▸ WHAT THE TASK ASKS
From the listing below, pick out each line with the word "things".

▸ DATASET CONTENT
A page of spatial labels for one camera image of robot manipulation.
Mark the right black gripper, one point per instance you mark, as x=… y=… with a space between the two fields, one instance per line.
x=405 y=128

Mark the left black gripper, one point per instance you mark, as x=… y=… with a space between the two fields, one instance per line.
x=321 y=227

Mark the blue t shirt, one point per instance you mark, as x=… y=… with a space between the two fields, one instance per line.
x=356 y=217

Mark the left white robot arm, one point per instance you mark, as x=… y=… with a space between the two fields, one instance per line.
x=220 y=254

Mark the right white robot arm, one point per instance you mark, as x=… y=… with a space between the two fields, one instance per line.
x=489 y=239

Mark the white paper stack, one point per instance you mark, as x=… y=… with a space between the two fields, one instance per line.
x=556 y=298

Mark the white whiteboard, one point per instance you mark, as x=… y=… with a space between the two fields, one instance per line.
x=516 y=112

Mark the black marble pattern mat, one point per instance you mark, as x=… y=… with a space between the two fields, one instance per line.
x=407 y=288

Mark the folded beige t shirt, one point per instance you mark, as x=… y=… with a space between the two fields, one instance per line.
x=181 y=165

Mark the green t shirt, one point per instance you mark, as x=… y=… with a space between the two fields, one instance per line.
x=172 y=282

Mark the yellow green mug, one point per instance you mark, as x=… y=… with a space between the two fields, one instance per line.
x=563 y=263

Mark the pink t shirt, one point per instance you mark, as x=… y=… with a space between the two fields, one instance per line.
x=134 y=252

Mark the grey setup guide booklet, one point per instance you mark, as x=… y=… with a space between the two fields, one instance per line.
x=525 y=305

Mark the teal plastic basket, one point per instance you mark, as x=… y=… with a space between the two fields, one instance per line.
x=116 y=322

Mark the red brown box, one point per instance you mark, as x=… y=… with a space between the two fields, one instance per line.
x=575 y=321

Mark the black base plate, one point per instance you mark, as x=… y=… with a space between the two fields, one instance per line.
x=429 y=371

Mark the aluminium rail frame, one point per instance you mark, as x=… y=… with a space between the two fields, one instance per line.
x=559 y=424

---

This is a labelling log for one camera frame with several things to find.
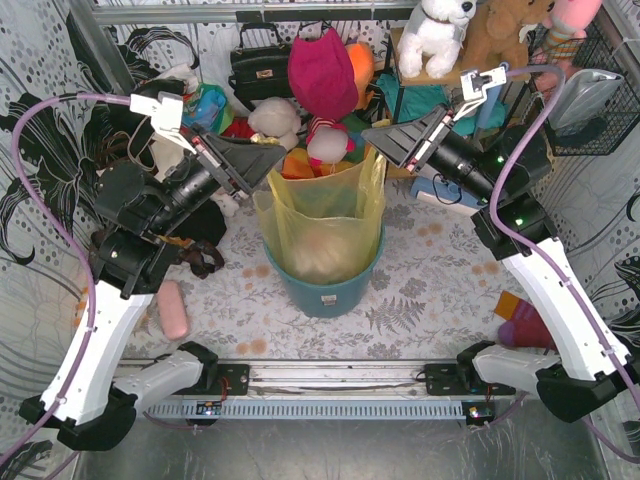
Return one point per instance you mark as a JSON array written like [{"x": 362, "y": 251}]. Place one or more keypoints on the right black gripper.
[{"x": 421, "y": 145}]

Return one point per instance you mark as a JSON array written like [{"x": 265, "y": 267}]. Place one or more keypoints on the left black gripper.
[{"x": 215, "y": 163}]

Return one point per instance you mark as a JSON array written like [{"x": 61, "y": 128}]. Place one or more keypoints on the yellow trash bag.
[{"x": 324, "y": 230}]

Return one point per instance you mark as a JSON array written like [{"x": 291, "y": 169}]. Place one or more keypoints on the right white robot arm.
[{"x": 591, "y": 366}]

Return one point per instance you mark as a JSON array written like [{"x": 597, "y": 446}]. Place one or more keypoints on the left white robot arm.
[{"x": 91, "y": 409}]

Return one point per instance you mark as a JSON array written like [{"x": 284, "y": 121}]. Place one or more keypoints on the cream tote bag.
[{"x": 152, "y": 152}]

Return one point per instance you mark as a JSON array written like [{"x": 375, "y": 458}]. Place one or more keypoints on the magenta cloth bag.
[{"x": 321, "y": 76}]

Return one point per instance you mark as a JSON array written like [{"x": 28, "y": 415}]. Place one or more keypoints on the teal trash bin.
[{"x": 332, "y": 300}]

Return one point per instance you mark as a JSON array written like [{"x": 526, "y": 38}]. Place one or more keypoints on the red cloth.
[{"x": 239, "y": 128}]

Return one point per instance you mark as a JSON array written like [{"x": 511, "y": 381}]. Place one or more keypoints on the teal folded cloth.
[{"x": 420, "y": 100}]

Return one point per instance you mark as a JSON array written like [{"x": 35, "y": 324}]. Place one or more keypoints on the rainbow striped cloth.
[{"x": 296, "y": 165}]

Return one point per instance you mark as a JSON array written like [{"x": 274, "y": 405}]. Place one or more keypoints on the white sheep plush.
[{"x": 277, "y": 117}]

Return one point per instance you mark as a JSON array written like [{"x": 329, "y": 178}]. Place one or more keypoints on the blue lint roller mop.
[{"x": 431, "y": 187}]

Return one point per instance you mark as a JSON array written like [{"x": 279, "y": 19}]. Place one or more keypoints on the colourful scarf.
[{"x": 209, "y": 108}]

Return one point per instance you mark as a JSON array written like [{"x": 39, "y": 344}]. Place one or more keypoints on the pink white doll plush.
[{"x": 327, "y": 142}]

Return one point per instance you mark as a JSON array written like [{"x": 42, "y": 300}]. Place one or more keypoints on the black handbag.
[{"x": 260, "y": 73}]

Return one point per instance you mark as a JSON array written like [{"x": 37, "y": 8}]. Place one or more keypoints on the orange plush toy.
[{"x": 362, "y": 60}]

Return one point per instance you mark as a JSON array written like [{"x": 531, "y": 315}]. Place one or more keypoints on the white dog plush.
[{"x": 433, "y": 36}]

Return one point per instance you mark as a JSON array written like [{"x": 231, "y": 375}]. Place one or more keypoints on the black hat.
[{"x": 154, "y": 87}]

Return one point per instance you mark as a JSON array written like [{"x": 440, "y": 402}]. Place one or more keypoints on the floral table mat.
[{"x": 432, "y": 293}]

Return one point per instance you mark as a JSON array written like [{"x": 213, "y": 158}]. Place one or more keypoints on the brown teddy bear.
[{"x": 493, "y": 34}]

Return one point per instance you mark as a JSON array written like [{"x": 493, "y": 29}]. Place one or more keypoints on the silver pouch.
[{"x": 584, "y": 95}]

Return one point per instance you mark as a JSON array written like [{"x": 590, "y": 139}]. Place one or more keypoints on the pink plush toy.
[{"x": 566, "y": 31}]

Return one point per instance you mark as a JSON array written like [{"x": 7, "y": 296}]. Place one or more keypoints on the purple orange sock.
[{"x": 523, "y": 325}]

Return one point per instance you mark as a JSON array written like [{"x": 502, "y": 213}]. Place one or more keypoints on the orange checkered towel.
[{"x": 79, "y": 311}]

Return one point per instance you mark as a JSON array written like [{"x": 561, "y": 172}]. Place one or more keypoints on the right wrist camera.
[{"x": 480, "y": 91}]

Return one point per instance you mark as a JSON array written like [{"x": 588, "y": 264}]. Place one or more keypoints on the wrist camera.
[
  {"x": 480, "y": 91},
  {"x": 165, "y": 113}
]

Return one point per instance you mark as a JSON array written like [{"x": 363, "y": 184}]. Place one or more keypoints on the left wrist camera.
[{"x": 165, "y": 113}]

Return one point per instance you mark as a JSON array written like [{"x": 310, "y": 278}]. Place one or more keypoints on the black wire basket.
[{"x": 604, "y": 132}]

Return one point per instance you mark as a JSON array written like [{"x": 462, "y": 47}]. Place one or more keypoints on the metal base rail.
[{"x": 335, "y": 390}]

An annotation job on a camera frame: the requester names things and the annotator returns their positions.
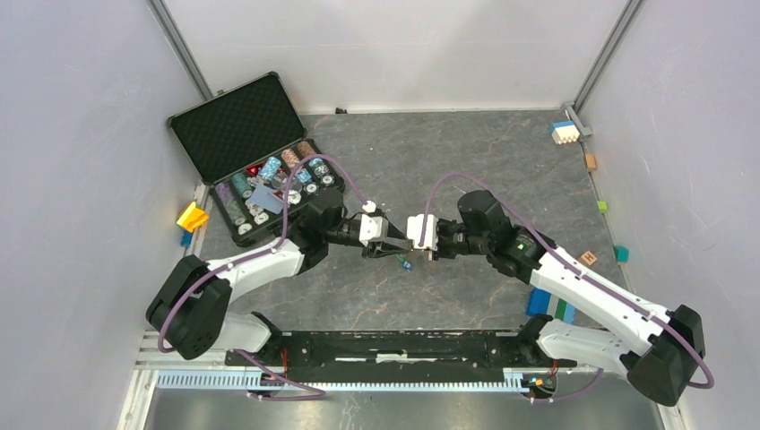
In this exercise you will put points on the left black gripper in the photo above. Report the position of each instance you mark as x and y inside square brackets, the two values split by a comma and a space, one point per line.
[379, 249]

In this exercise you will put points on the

▸ RESPONSE BOX
This is a labelling log for one camera frame with several things to find.
An annotation job on a camera frame: the requester names things and the annotator returns their positions.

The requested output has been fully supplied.